Objective(s): Clinically effective analgesia treatment for patients afflicted with osteocarcinoma lessens the intensity of pain. The midbrain periaqueductal gray (PAG) plays a critical role in pain modulation, and activation of P2X3 receptors in this region mediates pain processing. Neurotropin is a small molecule drug used for analgesic treatment of a number of chronic pain conditions. The present study aims at determining whether P2X3 receptor activation in PAG is responsible for the analgesic effect of neurotropin in rats with osteocarcinoma pain. 
Materials and Methods: The tibia of female Sprague-Dawley rats was inoculated with breast carcinoma cells to establish the osteocarcinoma pain model.
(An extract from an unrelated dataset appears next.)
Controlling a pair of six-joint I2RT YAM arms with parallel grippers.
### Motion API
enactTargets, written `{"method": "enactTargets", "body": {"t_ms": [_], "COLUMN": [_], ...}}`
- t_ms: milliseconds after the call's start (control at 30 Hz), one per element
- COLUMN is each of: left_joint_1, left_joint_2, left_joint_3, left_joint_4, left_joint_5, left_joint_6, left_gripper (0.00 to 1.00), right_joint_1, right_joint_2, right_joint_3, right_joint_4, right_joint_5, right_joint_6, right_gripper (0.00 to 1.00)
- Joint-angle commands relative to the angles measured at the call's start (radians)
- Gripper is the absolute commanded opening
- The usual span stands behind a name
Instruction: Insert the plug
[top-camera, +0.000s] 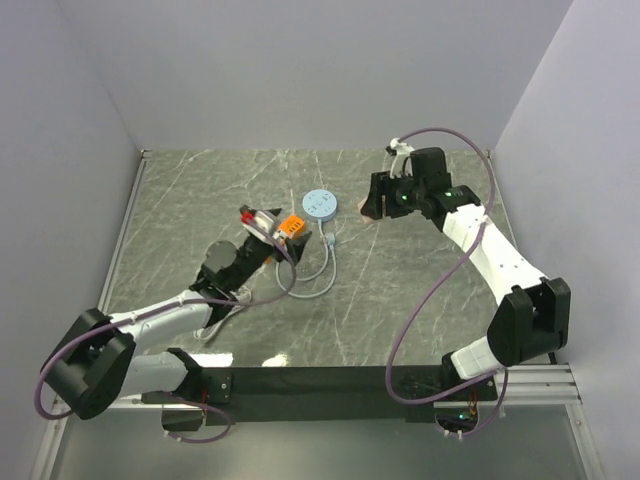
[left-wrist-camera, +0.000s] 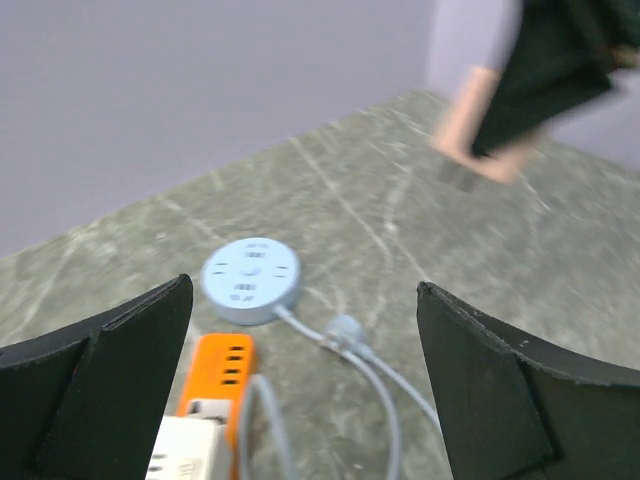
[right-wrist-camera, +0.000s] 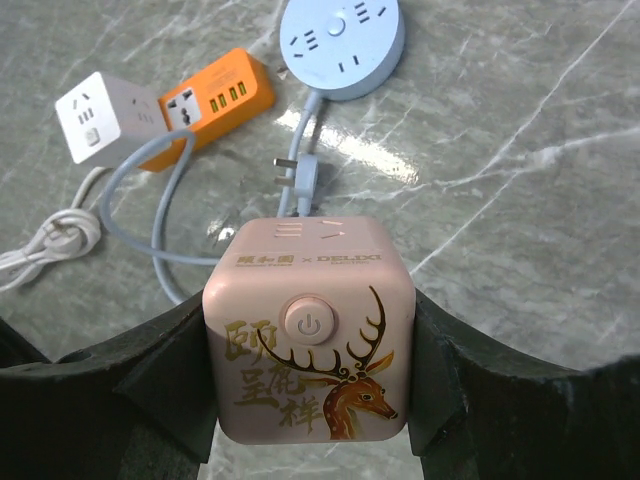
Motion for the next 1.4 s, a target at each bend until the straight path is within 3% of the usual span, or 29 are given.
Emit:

The effects of intraperitoneal injection of 6, 12, and 18 neurotropin units (NU)/kg on pain threshold and receptor expression of P2X3 in the ventrolateral PAG (vlPAG) were assessed. The P2X3 receptor antagonist A-317491 (1.5 nmol/0.3 µl) was administered into vlPAG with a high-dose neurotropin (18 NU/kg) to determine the role of this receptor in the analgesic effect. 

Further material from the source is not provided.